12.  Squarespace gets 75% of its customers to pay annually, to combat 85% NRR.  Interesting that Squarespace, unlike Zoom or Expensify or Freshworks, really pushes its SMBs to pay annually.  But it probably “has” to with only 85% NRR.

13.  PagerDuty has 95% renewal rate, even with 10,000+ SMB customers.  And until it started to go upmarket after $125m+ ARR, it never really raised prices.  A challenge to settle for much less.

14.  BigCommerce is #2 to Shopify and essentially has adopted identical pricing.  Removing pricing as a reason to choose one or another can, at least sometimes, remove friction from sales.  Because it’s not about price.

15.  SmartSheet gets 90% of its SMB customers to pay annually.  The main reason seems to be to ensure they put in the work to deploy SmartSheet into production.  So in the end, friction is reduced by just not taking on the customers not willing to do the work to get going.

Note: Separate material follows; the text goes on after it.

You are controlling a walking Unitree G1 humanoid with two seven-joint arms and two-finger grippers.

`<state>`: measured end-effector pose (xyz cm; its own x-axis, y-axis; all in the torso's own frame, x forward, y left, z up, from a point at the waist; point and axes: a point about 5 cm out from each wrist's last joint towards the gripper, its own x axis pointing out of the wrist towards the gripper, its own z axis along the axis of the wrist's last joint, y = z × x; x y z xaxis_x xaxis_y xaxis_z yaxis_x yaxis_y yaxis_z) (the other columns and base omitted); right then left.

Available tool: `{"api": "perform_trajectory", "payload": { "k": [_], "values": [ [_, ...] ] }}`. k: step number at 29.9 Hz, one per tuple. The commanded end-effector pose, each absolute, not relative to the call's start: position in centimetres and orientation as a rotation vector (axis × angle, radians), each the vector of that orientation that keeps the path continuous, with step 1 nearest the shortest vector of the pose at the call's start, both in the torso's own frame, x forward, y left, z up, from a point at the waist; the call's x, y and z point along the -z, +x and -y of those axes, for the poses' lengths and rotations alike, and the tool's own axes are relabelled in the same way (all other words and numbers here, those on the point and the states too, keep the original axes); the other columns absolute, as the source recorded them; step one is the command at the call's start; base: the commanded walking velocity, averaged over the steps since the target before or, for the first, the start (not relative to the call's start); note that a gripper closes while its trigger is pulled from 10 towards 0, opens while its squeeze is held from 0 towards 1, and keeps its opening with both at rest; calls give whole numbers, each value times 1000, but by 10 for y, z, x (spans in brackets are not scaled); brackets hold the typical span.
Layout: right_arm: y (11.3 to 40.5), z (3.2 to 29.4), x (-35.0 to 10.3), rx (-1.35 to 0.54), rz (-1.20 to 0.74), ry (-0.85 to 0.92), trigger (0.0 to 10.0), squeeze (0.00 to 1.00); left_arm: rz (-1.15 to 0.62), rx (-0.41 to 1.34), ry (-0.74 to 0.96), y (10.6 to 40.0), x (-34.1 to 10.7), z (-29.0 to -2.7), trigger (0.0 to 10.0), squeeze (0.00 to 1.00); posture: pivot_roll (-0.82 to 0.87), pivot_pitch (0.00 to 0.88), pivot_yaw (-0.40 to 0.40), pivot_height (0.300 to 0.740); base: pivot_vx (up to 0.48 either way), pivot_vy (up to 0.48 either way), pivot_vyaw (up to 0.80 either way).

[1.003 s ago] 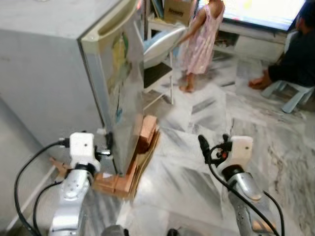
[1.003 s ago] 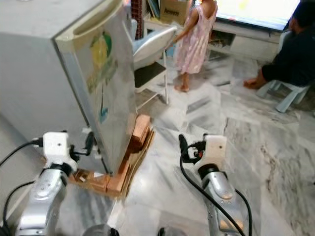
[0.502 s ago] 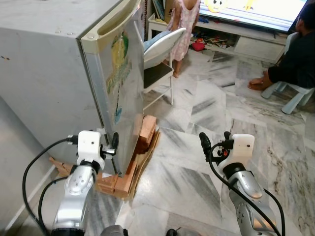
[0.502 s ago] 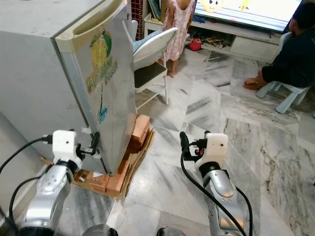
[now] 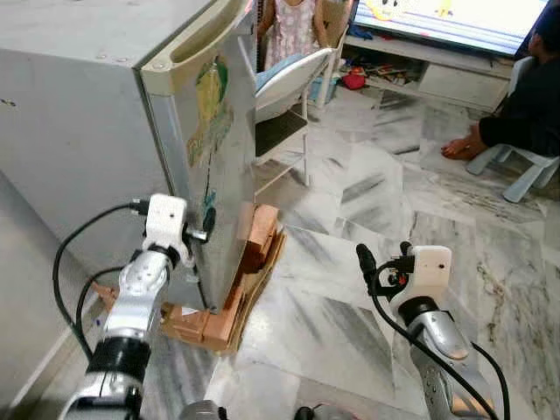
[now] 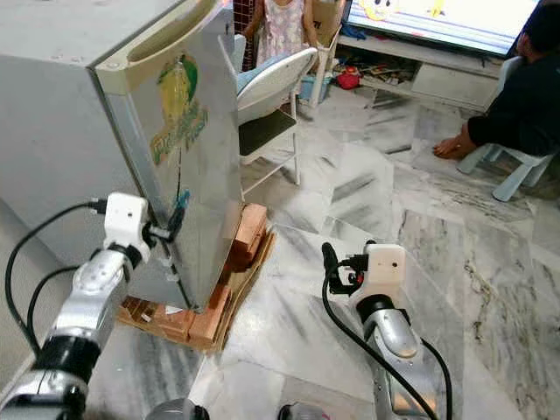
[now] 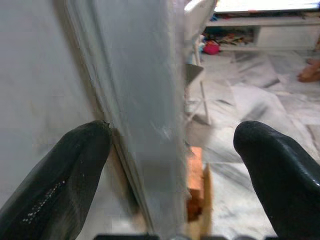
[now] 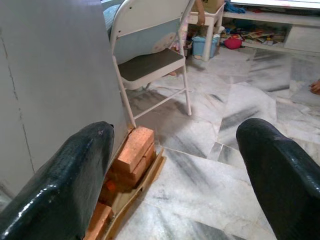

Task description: Restocking fridge

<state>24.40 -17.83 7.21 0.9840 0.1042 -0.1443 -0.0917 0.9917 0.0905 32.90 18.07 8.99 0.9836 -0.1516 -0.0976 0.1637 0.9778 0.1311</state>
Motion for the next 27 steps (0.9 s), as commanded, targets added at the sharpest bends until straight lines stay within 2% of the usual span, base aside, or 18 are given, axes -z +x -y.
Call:
{"api": "perform_trajectory", "payload": {
  "k": [1, 6, 11, 13, 16, 24, 27],
  "values": [
    [244, 183, -78, -83, -125, 69, 10000, 0, -94, 95, 110, 334, -92, -191, 10000, 0, -10, 17, -52, 740, 0, 0, 0],
    [243, 183, -77, -82, -131, 67, 10000, 0, -77, 96, 124, 341, -98, -194, 10000, 0, -6, 26, -55, 740, 0, 0, 0],
    [244, 182, -76, -87, -134, 66, 10000, 0, -53, 144, 115, 350, -104, -185, 10000, 0, 0, 28, -56, 740, 0, 0, 0],
    [245, 181, -76, -88, -135, 66, 10000, 0, -32, 230, 94, 356, -111, -166, 10000, 0, 1, 29, -56, 740, 0, 0, 0],
    [245, 180, -75, -90, -138, 64, 10000, 0, -17, 273, 104, 360, -116, -153, 10000, 0, 0, 29, -54, 740, 0, 0, 0],
    [241, 181, -69, -94, -176, 45, 10000, 0, 15, 333, 118, 369, -127, -132, 10000, 0, -4, 28, -48, 740, 0, 0, 0],
    [235, 182, -52, -111, -289, -6, 10000, 0, 24, 360, 108, 373, -133, -123, 10000, 0, -2, 27, -47, 740, 0, 0, 0]
  ]
}}
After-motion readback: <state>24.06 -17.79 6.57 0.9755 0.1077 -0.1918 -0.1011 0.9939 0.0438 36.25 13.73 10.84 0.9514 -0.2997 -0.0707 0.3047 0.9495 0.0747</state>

16.  Only 2,800 of MongoDB’s customers went through the sales team.  And they don’t push annual contracts.  The other 23,000 self-served.  A reminder again you can do both together.  Mongo’s sales team looks for signals as to when to jump into deals — but doesn’t jump in when they aren’t needed.

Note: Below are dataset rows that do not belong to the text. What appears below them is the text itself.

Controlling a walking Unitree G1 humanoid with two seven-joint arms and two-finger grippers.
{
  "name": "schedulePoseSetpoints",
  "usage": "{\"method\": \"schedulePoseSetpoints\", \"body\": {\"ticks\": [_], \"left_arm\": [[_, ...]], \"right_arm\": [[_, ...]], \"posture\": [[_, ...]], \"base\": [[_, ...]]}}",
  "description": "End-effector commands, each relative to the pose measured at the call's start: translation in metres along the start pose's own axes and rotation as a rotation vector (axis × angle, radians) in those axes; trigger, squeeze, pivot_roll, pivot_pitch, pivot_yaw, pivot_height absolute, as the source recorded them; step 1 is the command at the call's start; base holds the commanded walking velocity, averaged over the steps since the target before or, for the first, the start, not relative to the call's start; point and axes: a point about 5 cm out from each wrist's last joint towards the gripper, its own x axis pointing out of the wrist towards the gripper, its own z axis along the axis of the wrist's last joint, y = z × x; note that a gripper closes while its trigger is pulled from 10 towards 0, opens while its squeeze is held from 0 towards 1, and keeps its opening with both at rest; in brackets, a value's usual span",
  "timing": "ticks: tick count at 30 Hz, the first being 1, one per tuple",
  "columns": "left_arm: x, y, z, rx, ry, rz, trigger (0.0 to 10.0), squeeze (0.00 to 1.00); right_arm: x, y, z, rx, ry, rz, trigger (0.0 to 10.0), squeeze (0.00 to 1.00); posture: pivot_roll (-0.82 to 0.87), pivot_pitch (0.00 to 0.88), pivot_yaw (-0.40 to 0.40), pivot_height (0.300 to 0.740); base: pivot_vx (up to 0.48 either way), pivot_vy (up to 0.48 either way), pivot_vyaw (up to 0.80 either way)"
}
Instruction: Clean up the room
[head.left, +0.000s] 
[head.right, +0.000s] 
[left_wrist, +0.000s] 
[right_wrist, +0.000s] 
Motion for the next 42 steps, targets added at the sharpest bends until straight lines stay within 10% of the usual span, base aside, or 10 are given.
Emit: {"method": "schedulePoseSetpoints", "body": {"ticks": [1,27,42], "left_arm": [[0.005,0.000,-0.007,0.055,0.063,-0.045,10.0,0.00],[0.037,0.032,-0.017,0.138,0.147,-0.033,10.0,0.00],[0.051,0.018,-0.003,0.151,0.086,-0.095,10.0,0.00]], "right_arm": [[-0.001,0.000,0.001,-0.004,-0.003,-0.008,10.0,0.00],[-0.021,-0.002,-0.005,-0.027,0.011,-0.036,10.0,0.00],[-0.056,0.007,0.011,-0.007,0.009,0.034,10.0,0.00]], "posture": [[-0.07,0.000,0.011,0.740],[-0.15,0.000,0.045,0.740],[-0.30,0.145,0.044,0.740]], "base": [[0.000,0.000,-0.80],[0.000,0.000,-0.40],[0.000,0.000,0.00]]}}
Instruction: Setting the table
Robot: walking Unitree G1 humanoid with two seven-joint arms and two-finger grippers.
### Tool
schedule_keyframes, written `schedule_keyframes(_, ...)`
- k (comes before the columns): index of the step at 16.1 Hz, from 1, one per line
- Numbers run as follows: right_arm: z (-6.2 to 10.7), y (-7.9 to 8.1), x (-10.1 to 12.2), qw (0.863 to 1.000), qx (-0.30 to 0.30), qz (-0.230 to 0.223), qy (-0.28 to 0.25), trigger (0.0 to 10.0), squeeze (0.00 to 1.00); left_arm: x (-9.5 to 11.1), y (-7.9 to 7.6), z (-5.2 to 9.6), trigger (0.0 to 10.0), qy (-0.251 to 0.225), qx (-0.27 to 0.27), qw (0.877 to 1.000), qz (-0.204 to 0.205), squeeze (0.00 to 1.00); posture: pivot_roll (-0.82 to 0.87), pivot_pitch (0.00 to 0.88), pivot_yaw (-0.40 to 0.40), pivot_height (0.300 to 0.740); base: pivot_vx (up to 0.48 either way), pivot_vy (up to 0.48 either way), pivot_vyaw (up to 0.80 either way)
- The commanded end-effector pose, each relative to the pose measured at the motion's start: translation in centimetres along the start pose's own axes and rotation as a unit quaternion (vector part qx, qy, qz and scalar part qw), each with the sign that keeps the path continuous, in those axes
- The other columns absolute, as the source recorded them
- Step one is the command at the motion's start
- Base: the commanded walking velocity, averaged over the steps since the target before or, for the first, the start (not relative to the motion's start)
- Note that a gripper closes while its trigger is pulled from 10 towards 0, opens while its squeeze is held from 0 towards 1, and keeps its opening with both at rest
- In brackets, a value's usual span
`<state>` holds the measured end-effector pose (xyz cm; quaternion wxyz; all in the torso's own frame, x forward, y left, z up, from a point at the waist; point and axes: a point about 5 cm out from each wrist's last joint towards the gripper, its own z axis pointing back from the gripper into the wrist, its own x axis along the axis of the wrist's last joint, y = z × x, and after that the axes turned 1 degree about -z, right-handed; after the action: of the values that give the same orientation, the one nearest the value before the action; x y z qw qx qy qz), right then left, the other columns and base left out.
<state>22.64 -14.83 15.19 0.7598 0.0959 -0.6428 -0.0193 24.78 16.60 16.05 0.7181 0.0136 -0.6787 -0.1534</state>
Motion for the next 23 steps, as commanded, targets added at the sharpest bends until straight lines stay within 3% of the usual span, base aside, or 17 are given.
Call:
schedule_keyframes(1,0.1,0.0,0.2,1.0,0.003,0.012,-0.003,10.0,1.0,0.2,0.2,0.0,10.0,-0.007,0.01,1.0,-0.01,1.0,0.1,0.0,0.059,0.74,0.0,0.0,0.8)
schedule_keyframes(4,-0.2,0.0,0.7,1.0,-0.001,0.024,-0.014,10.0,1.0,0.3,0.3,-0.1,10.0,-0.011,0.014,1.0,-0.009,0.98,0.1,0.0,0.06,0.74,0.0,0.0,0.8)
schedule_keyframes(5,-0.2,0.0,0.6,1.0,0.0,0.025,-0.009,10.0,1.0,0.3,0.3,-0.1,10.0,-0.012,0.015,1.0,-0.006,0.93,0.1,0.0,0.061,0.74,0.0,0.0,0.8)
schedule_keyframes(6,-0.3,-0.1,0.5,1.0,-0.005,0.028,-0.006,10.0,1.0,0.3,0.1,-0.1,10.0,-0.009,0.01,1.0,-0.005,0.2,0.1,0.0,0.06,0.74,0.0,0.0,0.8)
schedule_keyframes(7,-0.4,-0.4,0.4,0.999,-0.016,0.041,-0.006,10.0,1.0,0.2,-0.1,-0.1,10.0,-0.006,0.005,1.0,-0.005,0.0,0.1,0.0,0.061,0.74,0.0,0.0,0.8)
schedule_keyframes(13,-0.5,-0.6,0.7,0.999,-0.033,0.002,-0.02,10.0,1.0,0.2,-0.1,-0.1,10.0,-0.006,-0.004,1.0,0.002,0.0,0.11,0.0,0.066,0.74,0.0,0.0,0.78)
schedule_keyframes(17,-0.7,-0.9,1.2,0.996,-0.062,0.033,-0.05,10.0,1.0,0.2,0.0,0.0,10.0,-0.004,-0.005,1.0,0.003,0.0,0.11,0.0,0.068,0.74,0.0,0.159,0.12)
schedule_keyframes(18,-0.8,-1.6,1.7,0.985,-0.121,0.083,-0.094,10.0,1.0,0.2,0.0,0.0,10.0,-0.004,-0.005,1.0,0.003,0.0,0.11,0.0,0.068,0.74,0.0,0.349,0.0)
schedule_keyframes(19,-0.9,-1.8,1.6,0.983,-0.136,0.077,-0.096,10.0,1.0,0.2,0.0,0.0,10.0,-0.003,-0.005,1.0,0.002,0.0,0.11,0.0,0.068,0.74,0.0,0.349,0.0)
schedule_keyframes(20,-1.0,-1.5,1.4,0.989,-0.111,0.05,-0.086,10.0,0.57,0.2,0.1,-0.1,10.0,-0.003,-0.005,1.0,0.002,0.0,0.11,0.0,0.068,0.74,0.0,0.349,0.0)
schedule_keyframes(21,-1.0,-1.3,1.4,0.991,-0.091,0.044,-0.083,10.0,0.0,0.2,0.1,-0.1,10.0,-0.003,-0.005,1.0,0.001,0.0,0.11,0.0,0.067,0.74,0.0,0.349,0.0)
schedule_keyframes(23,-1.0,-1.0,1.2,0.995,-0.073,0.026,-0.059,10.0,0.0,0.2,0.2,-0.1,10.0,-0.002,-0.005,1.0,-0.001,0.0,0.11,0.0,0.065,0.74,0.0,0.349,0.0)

17.  Not pushing annual contracts helped MongoDB scale.  As Mongo scaled up its sales team, at first it had an incentive program that heavily pushed annual deals.  They saw this creating friction because of the approvals required for long-term commitments, so they changed the sale comp plan to incent sign-ups instead.  A reminder that sales incentives really matter … and that you should just let customers buy the way they want to buy.  If you want to close the most customers, at least.

18.  Cloudflare has 3,200,000 Free users and 100,000+ paid at $500m+ ARR.  So no, a “low” conversion number isn’t necessarily bad.  Cloudflare gets everyone using their Free product.  And it’s just fine if in the end, just 3% pay for it.

19.  Only 8% of Slack’s revenue as it IPO’d came from Free-to-Paid conversions, but the 500,000 orgs on their Free plan were one of the top sources of awareness.  The “old” Slack of small teams converting to Paid ended up a small amount of their revenue.  But it continued to build massive awareness.  And a hunting ground for the sales team.

20.  50% of Zoom’s customers paid monthly though the first $4 Billion in ARR — and that’s up from 40% before the hypergrowth phase.  A reminder that if your product is as easy to adopt as Zoom … maybe let the customers pay the way they want to.  It’s less true today as Zoom as pushed more and more enterprise but was true all through the growth years.

A lot to learn from the leaders in Cloud!

One size does not fit all.  Free scales further than you think.  Enterprise doesn’t always beat SMB.  And Word-of-Mouth?  Well, it’s still magic.